Mi abuelo tenía un escritorio de madera enorme en su oficina, en una esquina. Sobre las decenas de fotos familiares que estaban pegadas a la madera, protegidas por un gran vidrio, reposaban decenas de cartas que le escribían los lectores y que juiciosamente leía y seleccionaba para publicar al día siguiente en la página editorial del periódico. “Señor Director...”.
No obstante, a mí lo que me llamaba la atención era que en una esquina había siempre dos revistas que, como si de un ritual se tratara, él agarraba sobre las 11 de la mañana, después de dictar el editorial, y se las llevaba a su sofá para leerlas: ‘Time’ y ‘Newsweek’. Una vez terminadas, las dejaba en una mesita junto a otras ediciones pasadas. Hablamos de la década de los 90, cuando ambas publicaciones eran dos de las grandes referencias de periodismo en el mundo.
Mi abuelo murió en 1999 y con ello el ritual que me acostumbré a verle durante muchos años, pero el gusto por las revistas ya estaba incubado. Lastimosamente, a mí me tocó el declive de ‘Time’ y ‘Newsweek’. El mundo digital, como si de un inatajable ciclón se tratara, se las devoró y ni los posteriores cambios de dueño lograron salvarlas. Ambas existen aún, pero son un lejano recuerdo del buen periodismo que las caracterizó. Hoy, ‘Time’ solo suena por su portada del personaje del año y ‘Newsweek’ es una publicación en estado vegetal.
El declive de ‘Time’ y ‘Newsweek’ fue la antesala de la escabechina que sufrió el mercado de las grandes revistas a nivel global a comienzos de siglo. De los cientos de miles de lectores que contaban las más prestigiosas revistas, estas pasaron a magras cifras de no más de diez mil. Su influencia se disipó. Solo el hondo bolsillo de unos cuantos multimillonarios, o poderosos grupos editoriales, lograron sostenerlas entre audiencias de nicho, a pérdidas, eso sí, pero definitivamente perdieron su masividad.

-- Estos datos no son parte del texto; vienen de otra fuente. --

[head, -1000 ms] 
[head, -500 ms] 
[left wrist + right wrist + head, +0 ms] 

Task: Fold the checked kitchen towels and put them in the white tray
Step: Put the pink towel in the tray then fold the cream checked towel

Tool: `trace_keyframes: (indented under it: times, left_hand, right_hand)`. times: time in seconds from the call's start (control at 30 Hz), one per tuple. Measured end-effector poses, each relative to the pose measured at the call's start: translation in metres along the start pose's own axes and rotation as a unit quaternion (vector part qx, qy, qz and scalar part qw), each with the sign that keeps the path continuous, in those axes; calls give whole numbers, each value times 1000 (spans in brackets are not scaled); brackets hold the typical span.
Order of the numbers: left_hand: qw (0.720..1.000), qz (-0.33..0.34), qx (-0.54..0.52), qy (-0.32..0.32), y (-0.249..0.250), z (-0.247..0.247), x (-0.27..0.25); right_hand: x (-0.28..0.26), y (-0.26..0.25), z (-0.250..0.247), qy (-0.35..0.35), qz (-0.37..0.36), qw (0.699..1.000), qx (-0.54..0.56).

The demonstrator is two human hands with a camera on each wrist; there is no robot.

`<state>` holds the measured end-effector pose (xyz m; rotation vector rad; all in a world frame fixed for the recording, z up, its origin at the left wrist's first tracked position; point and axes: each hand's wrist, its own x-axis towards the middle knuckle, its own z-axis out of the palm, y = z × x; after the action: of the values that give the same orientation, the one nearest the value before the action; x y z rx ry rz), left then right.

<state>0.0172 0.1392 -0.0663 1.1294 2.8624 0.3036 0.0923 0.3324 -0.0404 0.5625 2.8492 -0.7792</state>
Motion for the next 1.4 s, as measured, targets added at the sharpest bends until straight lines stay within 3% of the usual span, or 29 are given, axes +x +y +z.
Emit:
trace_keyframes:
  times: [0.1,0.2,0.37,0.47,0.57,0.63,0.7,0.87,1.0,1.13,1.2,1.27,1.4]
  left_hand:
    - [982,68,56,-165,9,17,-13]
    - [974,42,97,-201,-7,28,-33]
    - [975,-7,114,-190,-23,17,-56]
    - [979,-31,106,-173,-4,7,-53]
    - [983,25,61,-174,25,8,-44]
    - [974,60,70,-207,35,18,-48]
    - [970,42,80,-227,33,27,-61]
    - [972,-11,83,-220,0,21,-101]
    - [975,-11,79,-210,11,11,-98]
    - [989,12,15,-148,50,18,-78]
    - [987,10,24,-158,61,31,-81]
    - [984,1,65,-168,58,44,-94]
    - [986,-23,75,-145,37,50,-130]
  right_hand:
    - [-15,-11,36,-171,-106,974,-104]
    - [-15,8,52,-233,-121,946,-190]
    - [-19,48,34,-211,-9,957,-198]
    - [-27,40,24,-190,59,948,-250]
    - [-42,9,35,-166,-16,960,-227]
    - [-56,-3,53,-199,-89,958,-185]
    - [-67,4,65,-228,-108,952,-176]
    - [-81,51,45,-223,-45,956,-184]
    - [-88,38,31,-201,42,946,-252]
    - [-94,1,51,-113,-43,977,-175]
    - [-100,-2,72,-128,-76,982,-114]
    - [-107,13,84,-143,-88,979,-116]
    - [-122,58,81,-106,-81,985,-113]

Pero como todo en la vida, siempre hay una excepción, la linda excepción de la última gran dama que se resiste a perecer en el mundo de las redes, de la desinformación y de la ignorancia populista que se ha ido enquistando en múltiples puntos del planeta: ‘The Economist’, la revista británica que se hace llamar periódico pero que lleva publicándose religiosamente, cada semana, desde hace casi 180 años.
Con más de 1,6 millones de suscriptores impresos y digitales, ‘The Economist’ es el último gran bastión que le queda al mercado de las revistas en el planeta. Su alcance, si se le suma la audiencia de redes sociales, llega casi a los 40 millones de personas, una cifra que parece una barbaridad, pero que debería ser mucho mayor, a la luz de la su descomunal oferta de valor y periodismo que toca cada vértice de nuestro complejo mundo.

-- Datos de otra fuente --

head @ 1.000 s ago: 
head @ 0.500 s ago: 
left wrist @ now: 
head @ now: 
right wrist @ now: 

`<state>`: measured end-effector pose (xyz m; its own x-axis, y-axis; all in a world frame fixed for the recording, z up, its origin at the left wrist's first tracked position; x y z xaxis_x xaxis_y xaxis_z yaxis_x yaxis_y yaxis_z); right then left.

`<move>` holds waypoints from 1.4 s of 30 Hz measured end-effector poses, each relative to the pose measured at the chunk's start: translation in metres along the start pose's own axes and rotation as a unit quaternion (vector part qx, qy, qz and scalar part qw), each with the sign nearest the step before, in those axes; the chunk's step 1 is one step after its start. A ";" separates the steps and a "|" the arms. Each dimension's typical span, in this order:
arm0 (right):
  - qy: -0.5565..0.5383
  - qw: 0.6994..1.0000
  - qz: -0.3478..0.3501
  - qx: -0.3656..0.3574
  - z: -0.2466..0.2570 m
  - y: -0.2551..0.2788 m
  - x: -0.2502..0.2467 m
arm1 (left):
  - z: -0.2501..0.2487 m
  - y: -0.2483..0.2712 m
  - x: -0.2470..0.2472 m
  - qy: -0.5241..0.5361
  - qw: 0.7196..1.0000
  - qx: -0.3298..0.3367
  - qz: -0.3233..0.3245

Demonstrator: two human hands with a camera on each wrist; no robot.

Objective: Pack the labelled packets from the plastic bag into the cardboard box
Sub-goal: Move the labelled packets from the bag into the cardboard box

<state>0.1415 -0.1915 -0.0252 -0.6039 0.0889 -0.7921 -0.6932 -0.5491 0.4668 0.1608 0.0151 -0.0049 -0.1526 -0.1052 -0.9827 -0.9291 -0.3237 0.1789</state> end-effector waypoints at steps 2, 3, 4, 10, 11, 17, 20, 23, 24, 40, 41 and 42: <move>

Cada edición suele tener 80 páginas en promedio, lo que da de a 12 páginas de lectura cada día, y los temas pueden ser tan variopintos como una entrevista a Volodomyr Zelenski; el simbolismo de dos osos panda que China le regaló a Japón y que hoy son la única muestra de fraternidad entre dos naciones que se miran con recelo y desconfianza, hasta el problema que tiene la ciudad de Baltimore con jóvenes que se ganan de 200 a 300 dólares limpiando los vidrios de los carros en los semáforos.
Aunque ya se haya pasado la época de los regalos, una suscripción digital a esta revista debería ser un obsequio obligatorio. Seguramente la publicación tiene muchos detractores, quienes criticarán su posición ideológica, pero no existe hoy una revista tan completa, serie e informada como la británica.
‘Foreign Affairs’, ‘The Atlantic’, ‘New York Magazine’ y ‘The New Yorker’ son también grandes revistas, pero si solo tienen presupuesto para una, no lo duden, ‘The Economist’ será una de las mejores inversiones que puedan hacer en este 2023 que va a ser un año duro y muy complejo.